Karen Salyer McElmurray: There’s a line in the collection that you quoted on social media the other day: “To unlearn the languages of my childhood, I have traveled worlds.” I think about that a whole lot; I’m just sick of being full of darkness. I’m sick of grief. Do you feel like these essays weighed you down?
Rumpus: No. In fact, you refer in the collection to writing as your creation of a “map of scars that will eventually lead you towards wholeness.” That’s what I feel these essays do, they almost relieve you of your past and your sense of loss. To me they feel cleansing, as if you’ve reconciled something.
McElmurray: I think so. It’s sort of like this breakup I had years ago. I had been in the relationship for nine years and when it ended I was flat-out devastated. My friends said the things that friends are supposed to say, you must move on, you must move on. But I couldn’t move on. The grief felt like giving birth, these waves of pain and then receiving. Now that this book is finally birthed, I feel strongly that I am done with grief. I’m ready to become light. I really want to be light, to adventure, to play.
Rumpus: What does that look like moving forward? Do you have any adventures planned?
McElmurray: In spring 2022, I’ll be a visiting writer for the semester in Vermillion, South Dakota. And in that time I will certainly visit the Badlands again. It’s just the most powerful place. I love it with all of my heart.
Rumpus: Your collection was timely for me because in a few weeks I’ll be returning home to some family that I have not seen in many years. My intent is to reconnect with them and some of my roots, and I feel like there is a lot of that in Voice Lessons. The idea of going home after it’s not really home anymore. That’s my next adventure.
McElmurray: Going home really is an adventure. So many years I spent getting away from home as quickly and completely as I could. Then I spent all the time I was away from it trying to get back. When I’m back (in Kentucky), I feel that I’m seen as an alien dropped from some dark planet. That’s definitely part of this book. I go home and I’m an alien; I go back to where I was, which had a lot to do with higher education, and I’m an alien there, too.
Rumpus: In your essay “Dirt,” you explore the boundaries between Appalachia and academia in such a thoughtful way. In it, the working-class world of the body meets the academic world of the mind and you discover that you are trying to meld the two together to create a new space, a space for the heart.
McElmurray: While I was a student at University of Virginia, I had a job at a greenhouse. This troop of women and I would make soil, shoveling all day long, packing it into bags and pots to sell. Then, at night, I would go to class all dirty in my thrift store clothes and it was like I didn’t belong there.

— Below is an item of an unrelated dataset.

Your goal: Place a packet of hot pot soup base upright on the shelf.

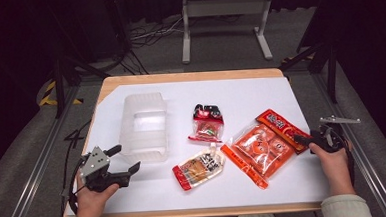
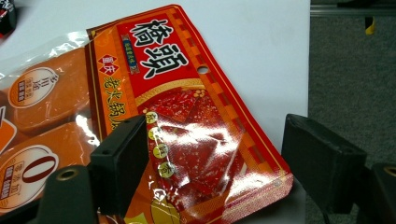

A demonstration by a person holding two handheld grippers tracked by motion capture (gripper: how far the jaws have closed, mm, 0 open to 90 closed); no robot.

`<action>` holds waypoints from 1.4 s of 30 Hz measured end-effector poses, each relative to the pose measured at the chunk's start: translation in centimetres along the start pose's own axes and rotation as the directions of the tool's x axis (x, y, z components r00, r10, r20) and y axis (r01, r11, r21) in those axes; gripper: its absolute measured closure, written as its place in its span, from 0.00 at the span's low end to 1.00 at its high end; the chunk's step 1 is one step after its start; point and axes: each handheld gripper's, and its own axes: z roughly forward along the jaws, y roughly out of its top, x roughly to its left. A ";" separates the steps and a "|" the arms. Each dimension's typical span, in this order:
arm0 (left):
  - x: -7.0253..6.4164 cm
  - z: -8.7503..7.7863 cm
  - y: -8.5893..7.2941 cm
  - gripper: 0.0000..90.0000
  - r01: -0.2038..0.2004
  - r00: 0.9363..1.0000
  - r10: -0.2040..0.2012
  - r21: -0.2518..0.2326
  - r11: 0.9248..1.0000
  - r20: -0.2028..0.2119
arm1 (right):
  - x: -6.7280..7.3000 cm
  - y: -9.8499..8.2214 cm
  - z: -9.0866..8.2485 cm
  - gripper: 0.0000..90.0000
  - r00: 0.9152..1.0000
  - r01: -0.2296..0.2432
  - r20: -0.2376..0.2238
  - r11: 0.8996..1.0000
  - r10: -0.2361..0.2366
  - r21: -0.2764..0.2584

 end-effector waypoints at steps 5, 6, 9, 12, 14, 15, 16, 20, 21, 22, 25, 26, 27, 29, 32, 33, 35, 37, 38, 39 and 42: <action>-0.1 0.0 0.0 0.17 -0.004 1.000 0.004 0.004 1.000 -0.004 | -0.2 -0.1 0.2 0.25 0.999 -0.029 -0.012 0.999 0.030 0.020; -0.1 0.0 0.0 0.17 -0.004 1.000 0.004 0.004 1.000 -0.004 | -0.2 -0.2 0.3 0.25 0.999 -0.029 -0.015 0.999 0.029 0.019; -0.2 0.1 0.0 0.17 -0.012 1.000 0.012 0.009 1.000 -0.008 | 0.0 -0.2 0.3 0.25 1.000 -0.021 -0.006 1.000 0.021 0.014; -0.2 0.1 0.0 0.17 -0.013 1.000 0.013 0.009 1.000 -0.008 | 0.2 -0.2 0.2 0.27 1.000 -0.016 0.000 1.000 0.016 0.005; -0.2 0.1 0.0 0.17 -0.012 1.000 0.012 0.011 1.000 -0.008 | 0.2 -0.2 -0.1 0.30 1.000 -0.021 -0.005 1.000 0.021 -0.019; -0.2 0.2 0.0 0.17 -0.012 1.000 0.012 0.012 1.000 -0.008 | 0.2 -0.1 -0.2 0.32 1.000 -0.023 -0.009 0.999 0.022 -0.027; -0.2 0.2 0.0 0.17 -0.011 1.000 0.011 0.012 1.000 -0.007 | 0.3 -0.1 -0.4 0.33 0.999 -0.027 -0.018 0.999 0.026 -0.042; -0.2 0.2 0.0 0.17 -0.008 1.000 0.008 0.010 1.000 -0.006 | 0.4 0.1 -1.2 0.44 0.995 -0.058 -0.090 0.996 0.052 -0.064; -0.2 0.2 0.0 0.17 -0.009 1.000 0.009 0.010 1.000 -0.006 | 0.6 0.1 -1.3 0.48 0.991 -0.058 -0.121 0.997 0.051 -0.056; -0.2 0.2 0.0 0.17 -0.009 1.000 0.009 0.009 1.000 -0.006 | 0.6 0.1 -1.3 0.48 0.991 -0.058 -0.121 0.997 0.051 -0.056; -0.2 0.2 0.0 0.17 -0.008 1.000 0.008 0.006 1.000 -0.005 | 1.2 0.1 -1.2 0.51 0.986 -0.040 -0.161 0.998 0.032 -0.047; -0.2 0.2 0.0 0.17 -0.008 1.000 0.008 0.005 1.000 -0.004 | 1.3 0.2 -1.3 0.51 0.986 -0.032 -0.165 0.998 0.024 -0.048; -0.2 0.2 0.0 0.17 -0.008 1.000 0.008 0.005 1.000 -0.003 | 1.5 0.3 -1.3 0.51 0.985 -0.017 -0.170 0.999 0.009 -0.049; -0.2 0.2 0.0 0.17 -0.007 1.000 0.007 0.008 1.000 0.000 | 1.6 0.3 -1.3 0.51 0.984 0.000 -0.177 0.999 -0.008 -0.047; -0.3 0.3 0.0 0.16 -0.009 1.000 0.009 0.008 1.000 0.003 | 1.5 0.3 -1.3 0.54 0.964 0.003 -0.267 0.999 -0.016 -0.048; -0.3 0.3 0.0 0.16 -0.010 1.000 0.010 0.008 1.000 0.005 | 1.6 0.4 -1.2 0.52 0.962 0.008 -0.271 0.999 -0.019 -0.043; -0.4 0.3 0.1 0.16 -0.010 1.000 0.010 0.009 1.000 0.006 | 1.8 0.4 -0.9 0.51 0.965 0.029 -0.259 0.999 -0.040 -0.044; -0.4 0.4 0.1 0.16 -0.012 1.000 0.012 0.011 1.000 0.009 | 1.8 0.5 -0.4 0.53 0.960 0.034 -0.276 0.999 -0.043 -0.036; -0.4 0.4 0.1 0.16 -0.012 1.000 0.012 0.012 1.000 0.013 | 1.8 0.5 -0.2 0.56 0.956 0.033 -0.290 0.999 -0.041 -0.032; -0.4 0.4 0.1 0.16 -0.013 1.000 0.013 0.011 1.000 0.018 | 1.8 0.5 0.1 0.57 0.953 0.030 -0.300 0.999 -0.035 -0.022; -0.6 0.5 0.1 0.16 -0.021 0.999 0.021 0.008 1.000 0.027 | 2.3 0.5 1.0 0.58 0.960 0.075 -0.270 0.997 -0.073 -0.001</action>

Rumpus: It was a marriage of two worlds that feel so different—but in embodying both of them, you create a new world or a new space.
McElmurray: I wish for that with my whole heart in academia. Wherever I’ve taught I have done my damnedest to be an authentic human being and to avoid political machinations. I bring to the classroom and to my interactions with my colleagues some of the feeling that I have when I’m standing with those ladies in the greenhouse potting plants all day long. Something real. In the classroom I want to say, “This is what we’re doing here, we’re making something real.”
Rumpus: Yet, you’ve encountered many colleagues, especially men, who have argued that writing from this place of heart—especially confessional writing—is missing the point, or isn’t as valid. Why are they wrong?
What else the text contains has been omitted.